Reed sipped her wine slowly, enjoying the
night and the company. William's question, quietly spoken, brought
a sudden stillness to the table. The question seemed innocuous
enough to her, but she could feel Jordon's discomfort radiating
from him. His hand tightened on her knee briefly before he drew it
away. He was withdrawing into himself, yet he seemed riveted,
waiting for her response.
Reed was mildly irritated with him for not
telling her that his mother and uncle were coming, even though
she'd just found out that Jordon didn't know they were coming. The
fact that he would have sent them away, had she asked, mollified
her ire, but it was easier being irritated with Jordon than it was
trusting the way his crooked smile curled her toes. Easier than
trusting his ease with Jesse and the rest of her rag-tag
family.
"Come now, young lady. You must have thought
about what you'd like if resources weren't an issue."
"Oh I've thought about it. I think about it
every night before I go to bed. It's not the thinking that's the
problem. It's that pesky resource problem I've yet to hurdle."

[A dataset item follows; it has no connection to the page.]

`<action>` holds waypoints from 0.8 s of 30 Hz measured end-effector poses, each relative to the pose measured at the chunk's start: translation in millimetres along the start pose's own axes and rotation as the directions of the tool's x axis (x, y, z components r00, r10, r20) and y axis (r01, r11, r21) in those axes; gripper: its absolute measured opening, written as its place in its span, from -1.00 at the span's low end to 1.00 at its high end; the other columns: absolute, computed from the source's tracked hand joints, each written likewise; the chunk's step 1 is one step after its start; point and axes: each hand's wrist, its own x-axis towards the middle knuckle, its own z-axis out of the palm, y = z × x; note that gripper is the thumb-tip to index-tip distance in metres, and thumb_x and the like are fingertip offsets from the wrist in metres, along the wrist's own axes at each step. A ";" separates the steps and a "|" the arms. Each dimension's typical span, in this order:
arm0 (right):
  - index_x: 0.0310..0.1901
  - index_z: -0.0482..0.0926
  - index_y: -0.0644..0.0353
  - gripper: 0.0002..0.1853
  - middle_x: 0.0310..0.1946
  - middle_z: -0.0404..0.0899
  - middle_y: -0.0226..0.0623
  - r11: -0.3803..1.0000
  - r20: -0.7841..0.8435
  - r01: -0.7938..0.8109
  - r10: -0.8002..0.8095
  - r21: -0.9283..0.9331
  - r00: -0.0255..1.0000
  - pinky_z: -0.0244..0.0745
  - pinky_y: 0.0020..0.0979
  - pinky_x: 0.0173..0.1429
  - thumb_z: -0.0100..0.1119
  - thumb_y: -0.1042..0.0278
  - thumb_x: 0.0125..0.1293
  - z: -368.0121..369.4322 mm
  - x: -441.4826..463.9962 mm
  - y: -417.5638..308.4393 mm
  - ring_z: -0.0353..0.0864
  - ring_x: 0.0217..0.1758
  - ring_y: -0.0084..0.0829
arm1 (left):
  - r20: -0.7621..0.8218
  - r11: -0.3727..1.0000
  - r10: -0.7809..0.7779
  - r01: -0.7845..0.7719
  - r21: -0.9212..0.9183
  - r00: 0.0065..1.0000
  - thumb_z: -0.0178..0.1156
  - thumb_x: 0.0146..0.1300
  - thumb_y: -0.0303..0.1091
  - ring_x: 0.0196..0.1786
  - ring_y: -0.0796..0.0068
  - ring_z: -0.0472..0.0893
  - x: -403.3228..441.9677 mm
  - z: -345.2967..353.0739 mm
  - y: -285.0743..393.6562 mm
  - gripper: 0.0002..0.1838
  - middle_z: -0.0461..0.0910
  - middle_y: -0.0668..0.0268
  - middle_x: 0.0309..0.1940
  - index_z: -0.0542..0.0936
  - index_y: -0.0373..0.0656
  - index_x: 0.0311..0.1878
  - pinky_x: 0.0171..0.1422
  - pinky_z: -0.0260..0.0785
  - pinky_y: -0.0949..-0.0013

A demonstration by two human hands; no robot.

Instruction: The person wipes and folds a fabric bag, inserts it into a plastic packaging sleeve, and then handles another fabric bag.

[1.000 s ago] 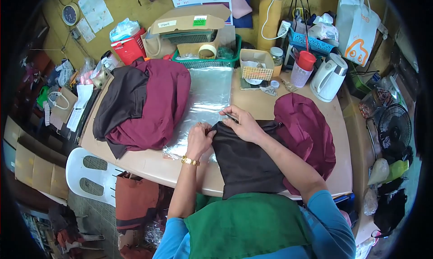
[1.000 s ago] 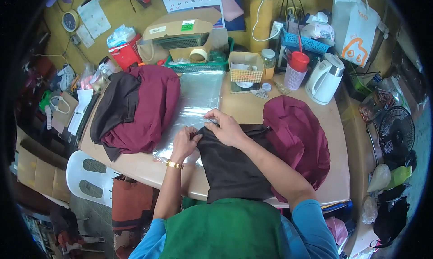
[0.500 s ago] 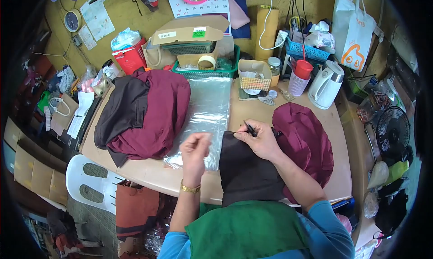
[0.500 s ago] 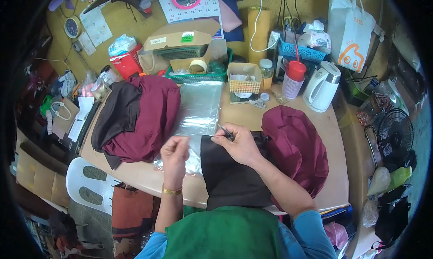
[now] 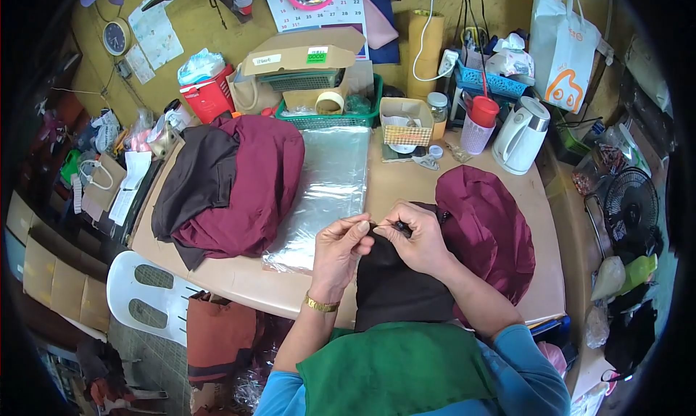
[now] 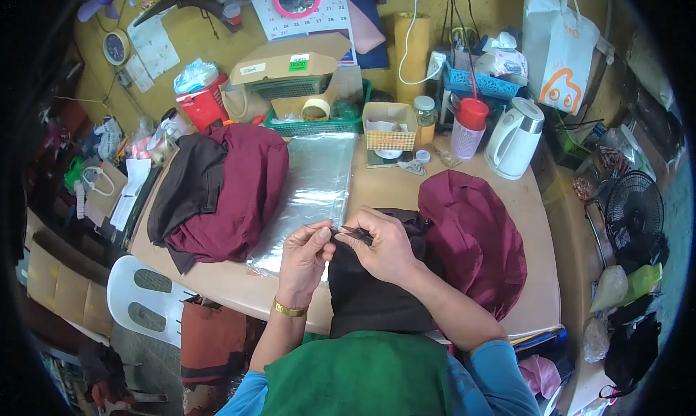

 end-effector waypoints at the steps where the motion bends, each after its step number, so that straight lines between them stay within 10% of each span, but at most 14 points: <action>1: -0.34 0.54 0.30 -0.82 -0.46 0.53 -0.24 1.000 0.001 -0.003 0.003 -0.002 1.000 0.43 -0.34 -0.27 0.41 0.51 0.22 0.9 -0.8 0.5 0.54 -0.42 -0.36 | -0.039 0.985 -0.036 0.029 -0.169 0.999 0.26 0.41 -0.39 -0.21 0.55 0.74 -0.7 1.4 -2.6 -0.83 0.71 0.19 -0.20 0.67 -0.30 -0.07 -0.18 0.67 0.57; 11: -0.03 0.64 0.18 -0.68 -0.14 0.49 -0.25 0.946 -0.168 -0.002 -0.056 -0.324 0.984 0.47 -0.31 -0.24 0.45 0.39 0.18 -9.8 1.5 -15.8 0.61 -0.21 -0.23 | -0.027 0.976 0.032 -0.037 -0.215 0.999 0.16 0.48 -0.40 0.11 0.24 0.70 -3.4 10.2 9.8 -0.86 0.64 -0.08 0.06 0.58 -0.28 -0.16 0.19 0.66 0.30; 14: -0.04 0.65 0.13 -0.66 -0.20 0.49 -0.32 0.776 -0.016 0.190 -0.250 -0.602 0.968 0.42 -0.31 -0.25 0.45 0.39 0.12 -18.2 -3.0 -27.7 0.62 -0.22 -0.29 | -0.001 0.970 0.048 -0.047 -0.238 0.999 0.16 0.48 -0.38 0.10 0.26 0.70 -1.6 12.3 2.3 -0.86 0.62 -0.10 0.10 0.57 -0.26 -0.18 0.23 0.63 0.27; 24: -0.33 0.55 0.09 -0.78 -0.42 0.45 -0.40 0.645 -0.007 0.314 -0.443 -0.697 0.896 0.31 -0.33 -0.30 0.41 0.46 0.00 -12.2 -5.0 -24.8 0.58 -0.39 -0.43 | 0.007 0.986 0.067 -0.065 -0.156 0.998 0.13 0.51 -0.35 0.01 0.40 0.69 2.2 26.7 -8.7 -0.86 0.64 -0.03 0.12 0.55 -0.19 -0.18 0.18 0.60 0.29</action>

"So ignore that for this exercise. Just
think about what you'd want if you could have anything. Anything at
all."
Reed grinned at him. William was fun and
light-hearted. The twinkle in his eye and the fact that he looked
like an older version of Jordon didn't hurt his like-ability one
bit.
"You mean besides two-point-three babies and
their stud-muffin father in my bed loving me for the rest of my
life?" She asked.
Jordon's mother took her seriously. The poor
woman couldn't take more than one martini without believing every
'when-pigs-fly fantasy' that came pouring out of Reed's mouth. "No
dear, not besides that, in addition to it."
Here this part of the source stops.